Перед самым отъездом в тверские земли Николая неожиданно вызвал к себе царь. Зачем это было нужно – не совсем понятно. Вроде как все текущие вопросы улажены, а споры разрешены. Но приказ есть приказ, и Николай прибыл в назначенный час в Кремль. Иван Васильевич сегодня был явно не в духе. Принимал он Николая в том же самом зале, где он вручил ему свой указ о возвращении княжеского титула. Царь быстрым шагом прохаживался вдоль трона и даже не смотрел в сторону своего подданного. Вдруг он резко остановился и недовольно спросил у казначея, смиренно стоявшего поодаль от него.
– Так что ты там говорил мне насчет недоимок?

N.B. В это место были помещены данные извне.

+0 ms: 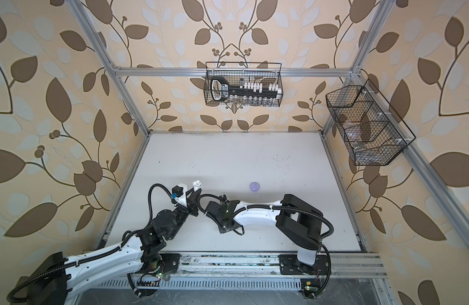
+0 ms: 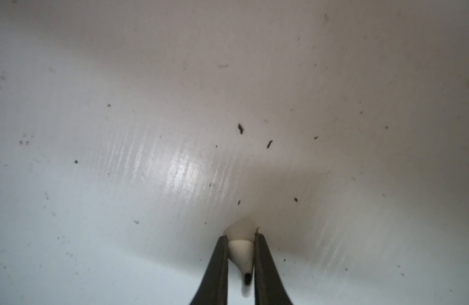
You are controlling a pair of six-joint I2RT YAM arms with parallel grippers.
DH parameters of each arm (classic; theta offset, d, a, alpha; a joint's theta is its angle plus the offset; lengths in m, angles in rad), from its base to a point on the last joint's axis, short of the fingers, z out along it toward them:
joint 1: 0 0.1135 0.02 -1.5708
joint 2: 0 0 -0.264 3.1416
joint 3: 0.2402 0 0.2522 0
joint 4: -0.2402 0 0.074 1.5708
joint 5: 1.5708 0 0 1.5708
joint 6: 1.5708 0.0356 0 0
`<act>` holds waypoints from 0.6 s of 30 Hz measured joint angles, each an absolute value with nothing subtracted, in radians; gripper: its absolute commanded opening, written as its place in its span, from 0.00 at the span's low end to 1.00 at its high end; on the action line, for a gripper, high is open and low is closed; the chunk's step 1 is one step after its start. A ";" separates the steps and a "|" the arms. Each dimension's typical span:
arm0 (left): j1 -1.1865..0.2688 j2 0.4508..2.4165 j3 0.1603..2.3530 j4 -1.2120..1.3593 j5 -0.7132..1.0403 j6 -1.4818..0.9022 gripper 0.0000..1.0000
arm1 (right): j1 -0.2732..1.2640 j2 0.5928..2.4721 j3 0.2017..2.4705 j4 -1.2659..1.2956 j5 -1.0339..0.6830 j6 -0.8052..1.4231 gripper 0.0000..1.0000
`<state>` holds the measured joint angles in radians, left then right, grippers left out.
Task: Insert the wireless bluetooth earbuds into the charging case
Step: 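Carry the earbud with the right gripper toward the case in the left gripper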
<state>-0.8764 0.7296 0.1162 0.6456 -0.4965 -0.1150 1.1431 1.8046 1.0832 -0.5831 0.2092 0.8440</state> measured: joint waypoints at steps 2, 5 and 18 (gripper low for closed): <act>-0.876 0.737 0.117 0.646 -0.484 -0.115 0.02 | 1.143 1.796 1.082 -0.583 0.213 0.844 0.15; -0.876 0.759 0.125 0.646 -0.451 -0.115 0.02 | 1.143 1.755 1.068 -0.566 0.229 0.844 0.14; -0.876 0.832 0.131 0.699 -0.250 -0.110 0.00 | 1.121 1.475 0.923 -0.454 0.335 0.840 0.14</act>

– А ведал я тебе, мой государь, о том, что вотчина твоего князя Бельского, что в тверских землях находится, в нонешнем году на начало осени не сдала в твои закрома положенный по сроку оброк и недодала денежную выплату в твою казну.
– Как это понимать? – сурово произнес царь и, зло сощурив глаза, посмотрел на стоявшего напротив него новоиспеченного князя. – Все подати со всех земель уже в срок собраны, а твоей доли в государственном котле и не видать! Ты что, отказываешься мне подчиняться? Полной вольности от меня захотел, что ли, али к литвинам бежать вознамерился?